# What the task asks:
From the records below, state how many lines hold the string "moves", without any other text.

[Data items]
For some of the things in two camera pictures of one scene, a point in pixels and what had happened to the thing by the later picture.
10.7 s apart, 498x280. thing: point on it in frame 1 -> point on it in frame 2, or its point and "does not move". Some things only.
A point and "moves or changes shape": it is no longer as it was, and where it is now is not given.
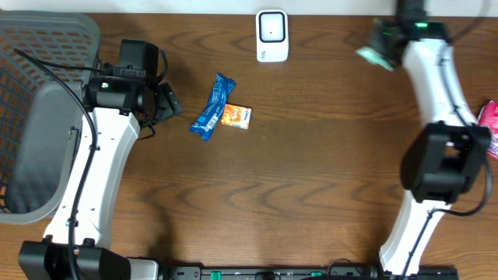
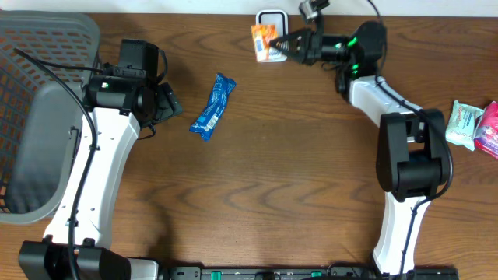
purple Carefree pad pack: (489, 117) does not move
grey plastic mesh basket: (40, 124) does not move
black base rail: (302, 273) does not move
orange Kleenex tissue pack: (236, 116) -> (262, 34)
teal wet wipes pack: (372, 56) moves or changes shape
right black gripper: (377, 40) -> (310, 44)
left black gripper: (167, 103) does not move
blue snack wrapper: (208, 121) does not move
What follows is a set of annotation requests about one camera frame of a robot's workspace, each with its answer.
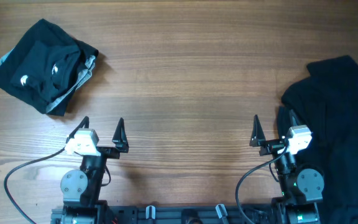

# Solution to this task:
2